When the Sisters of Perpetual Indulgence were first introduced to San Francisco Chronicle readers in October 1980, it was for an act of charity.
“The Sisters of Perpetual Indulgence invite you to a bingo/disco benefit for the Gay Cuban refugees,” the announcement read, as reported in a Chronicle column. “The bingo (which will be called in Spanish, English and sign language) begins at 8 p.m. followed by a disco and salsa dance. The sisters will be able to absolve you of your sins, and there’s a no-host bar.”
Since their founding in San Francisco in 1979, the group known for Catholic chic drag, philanthropy and street theater has engaged in joy and peaceful protest on behalf of the disenfranchised and powerless. A Chronicle archive search of the Sisters’ history reveals they were ahead of their time on issues now entrenched in our city’s culture and identity, showed no malice to others and almost always responded to hate with love.
But they became the center of a national controversy this month, when the Los Angeles Dodgers disinvited an L.A. Sisters chapter from an upcoming LGBTQ+ Pride Night in response to pressure from conservative forces — then the team clumsily backtracked and apologized when progressive supporters rallied in defense of the Sisters.
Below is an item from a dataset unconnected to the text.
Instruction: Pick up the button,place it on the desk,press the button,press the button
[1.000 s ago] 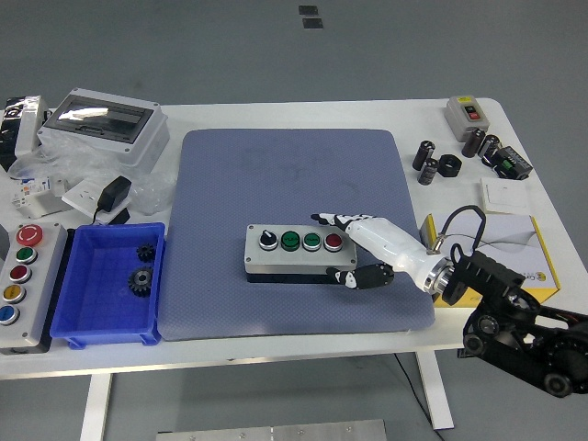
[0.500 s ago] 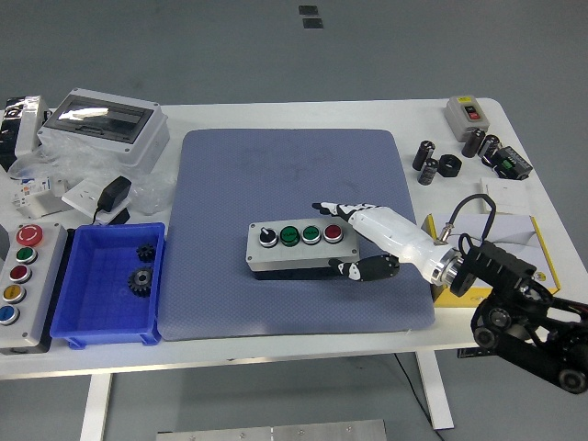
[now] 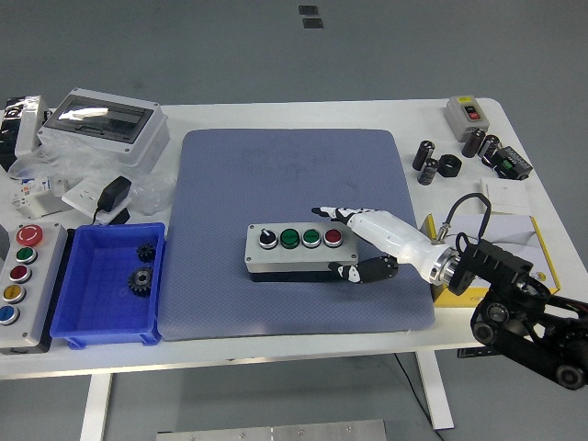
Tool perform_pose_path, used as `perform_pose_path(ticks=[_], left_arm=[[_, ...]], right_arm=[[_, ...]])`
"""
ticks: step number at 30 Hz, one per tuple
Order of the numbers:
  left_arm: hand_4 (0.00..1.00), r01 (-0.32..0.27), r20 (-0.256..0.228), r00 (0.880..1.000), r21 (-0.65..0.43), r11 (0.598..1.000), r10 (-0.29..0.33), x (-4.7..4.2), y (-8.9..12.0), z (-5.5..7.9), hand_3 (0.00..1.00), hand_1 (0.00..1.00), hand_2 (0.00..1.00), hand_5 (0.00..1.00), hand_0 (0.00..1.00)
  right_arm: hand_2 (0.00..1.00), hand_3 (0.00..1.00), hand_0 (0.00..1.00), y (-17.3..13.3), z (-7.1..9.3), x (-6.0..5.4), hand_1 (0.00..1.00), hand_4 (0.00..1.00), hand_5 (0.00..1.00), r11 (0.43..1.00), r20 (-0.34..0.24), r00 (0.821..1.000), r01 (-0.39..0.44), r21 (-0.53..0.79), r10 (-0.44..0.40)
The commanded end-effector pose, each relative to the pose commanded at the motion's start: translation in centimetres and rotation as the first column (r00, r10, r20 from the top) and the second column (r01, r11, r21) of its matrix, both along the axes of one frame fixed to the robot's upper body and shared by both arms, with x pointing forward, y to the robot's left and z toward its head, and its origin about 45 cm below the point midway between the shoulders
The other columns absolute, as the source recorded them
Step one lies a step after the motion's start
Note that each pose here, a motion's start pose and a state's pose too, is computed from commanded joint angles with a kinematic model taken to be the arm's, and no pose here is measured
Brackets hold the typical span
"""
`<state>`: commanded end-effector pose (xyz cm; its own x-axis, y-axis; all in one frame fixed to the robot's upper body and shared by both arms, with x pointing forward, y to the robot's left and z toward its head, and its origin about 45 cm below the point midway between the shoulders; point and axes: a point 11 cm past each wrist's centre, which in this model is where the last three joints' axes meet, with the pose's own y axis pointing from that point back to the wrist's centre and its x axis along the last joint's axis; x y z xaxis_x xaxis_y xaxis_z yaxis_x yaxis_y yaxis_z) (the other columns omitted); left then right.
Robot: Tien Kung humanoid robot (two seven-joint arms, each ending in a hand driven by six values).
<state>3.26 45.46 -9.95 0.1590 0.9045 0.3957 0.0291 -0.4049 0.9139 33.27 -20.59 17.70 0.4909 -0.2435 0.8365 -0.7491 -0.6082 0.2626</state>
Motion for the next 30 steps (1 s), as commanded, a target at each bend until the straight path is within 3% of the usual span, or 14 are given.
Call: perform_pose_path(ticks=[7, 8, 13, 14, 24, 30], left_arm=[[0.588, 0.006, -0.001, 1.0, 0.001, 1.0, -0.006, 0.04, 0.1, 0.0, 0.599, 0.602, 0.54, 0.218, 0.601], [0.585, 0.007, -0.002, 1.0, 0.001, 1.0, -0.007, 0.05, 0.1, 0.1, 0.6, 0.602, 0.54, 0.213, 0.601], [0.585, 0.012, -0.002, 1.0, 0.002, 1.0, -0.012, 0.1, 0.2, 0.1, 0.6, 0.602, 0.54, 0.213, 0.601], [0.584, 0.013, -0.002, 1.0, 0.003, 1.0, -0.013, 0.13, 0.2, 0.1, 0.6, 0.601, 0.538, 0.21, 0.6], [0.585, 0.018, -0.001, 1.0, 0.004, 1.0, -0.018, 0.16, 0.3, 0.1, 0.6, 0.602, 0.536, 0.208, 0.6], [0.586, 0.021, -0.005, 1.0, 0.004, 1.0, -0.021, 0.06, 0.3, 0.1, 0.599, 0.602, 0.532, 0.208, 0.6]], right_arm=[[0.956, 0.998, 0.894, 0.0, -0.4, -0.2, 0.872, 0.58, 0.002, 1.0, -0.024, 1.0, -0.001, 0.002, 0.001], [0.998, 0.998, 0.998, 0.1, -0.5, -0.3, 0.992, 0.662, 0.058, 1.0, -0.027, 1.0, -0.001, 0.002, 0.001], [0.998, 0.998, 0.998, 0.2, -0.6, -0.4, 0.992, 0.662, 0.058, 1.0, -0.035, 0.999, -0.004, 0.002, 0.004], [0.998, 0.998, 0.998, 0.2, -0.7, -0.4, 0.998, 0.689, 0.112, 1.0, -0.038, 0.999, -0.004, 0.001, 0.004], [0.998, 0.998, 0.998, 0.3, -1.1, -0.6, 0.998, 0.684, 0.113, 0.999, -0.068, 0.998, -0.013, -0.035, 0.01], [0.998, 0.998, 0.998, 0.2, -0.1, -0.8, 0.998, 0.69, 0.128, 0.999, -0.055, 0.998, -0.033, -0.043, 0.03]])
“This affair has been an opportunity for learning with a silver lining,” the Los Angeles Sisters said in a statement. “Our group has been strengthened, protected and uplifted to a position where we may now offer our message of hope and joy to far more people than before.”
What the discourse lacked when the Dodgers rescinded the invitation was a sense of curiosity. Politicking aside, who is this group, and what do they really stand for? What does history say about the Sisters and what they represent?

The Sisters of Perpetual Indulgence were treated as an oddity when they first appeared in Herb Caen’s column on Oct. 17, 1980.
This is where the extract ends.